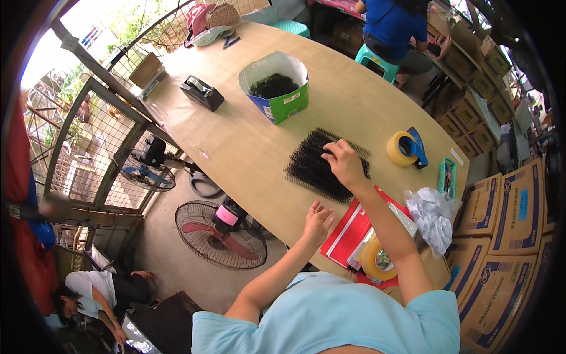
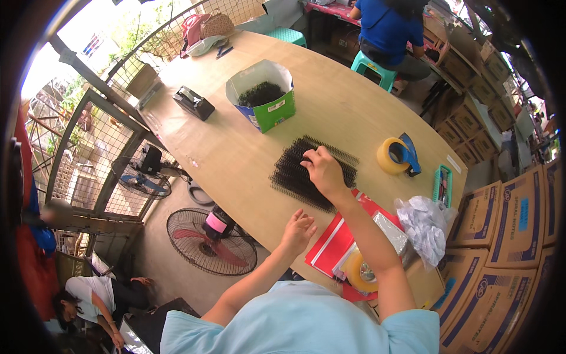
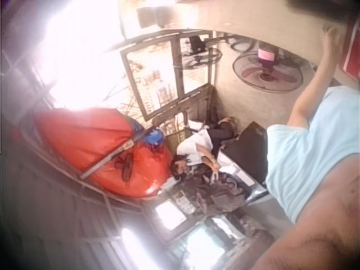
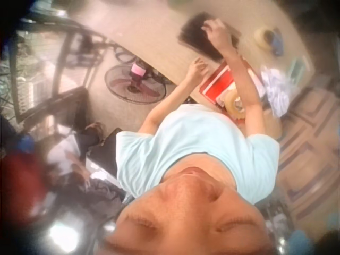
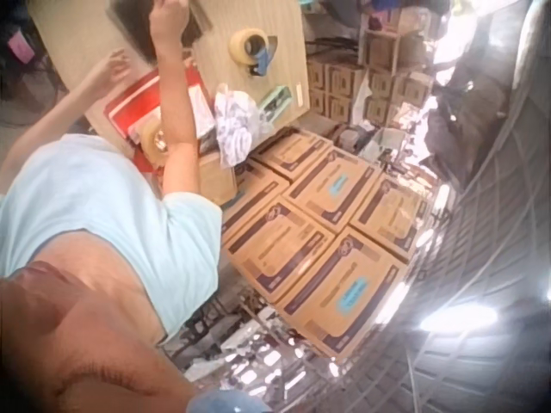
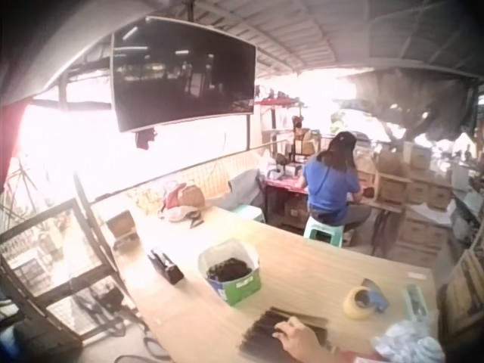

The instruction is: The person unpacks a white padded envelope on a table, removes a plastic bag containing black spiral notebook coils, and places the coils on the table. They then handle a roll of tape and a tape dispenser.

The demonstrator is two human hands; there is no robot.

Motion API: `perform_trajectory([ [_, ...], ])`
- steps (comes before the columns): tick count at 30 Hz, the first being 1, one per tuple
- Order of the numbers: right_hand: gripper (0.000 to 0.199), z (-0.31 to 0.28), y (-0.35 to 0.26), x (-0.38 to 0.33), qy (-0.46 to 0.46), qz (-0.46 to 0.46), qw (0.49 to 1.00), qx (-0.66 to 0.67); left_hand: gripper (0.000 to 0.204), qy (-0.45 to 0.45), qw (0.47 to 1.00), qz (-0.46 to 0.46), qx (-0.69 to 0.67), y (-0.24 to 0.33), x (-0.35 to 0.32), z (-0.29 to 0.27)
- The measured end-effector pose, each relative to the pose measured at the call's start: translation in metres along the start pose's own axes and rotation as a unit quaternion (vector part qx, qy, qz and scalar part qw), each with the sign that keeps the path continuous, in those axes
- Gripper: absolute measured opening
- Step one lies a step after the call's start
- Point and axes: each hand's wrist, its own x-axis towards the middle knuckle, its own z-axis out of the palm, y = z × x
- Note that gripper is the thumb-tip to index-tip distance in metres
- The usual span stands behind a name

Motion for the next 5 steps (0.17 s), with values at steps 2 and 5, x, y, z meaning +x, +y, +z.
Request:
perform_trajectory([
  [2,0.028,0.013,0.005,0.007,-0.015,-0.007,0.999,-0.035,0.085,0.025,1.0,-0.005,0.008,0.014,0.005,0.005],
  [5,0.038,0.021,0.026,0.021,0.01,-0.005,0.998,-0.054,0.086,0.046,0.999,-0.008,0.013,0.025,0.018,0.01],
])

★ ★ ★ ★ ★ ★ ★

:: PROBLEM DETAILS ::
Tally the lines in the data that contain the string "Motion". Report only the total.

:: WRITTEN RESPONSE ::
2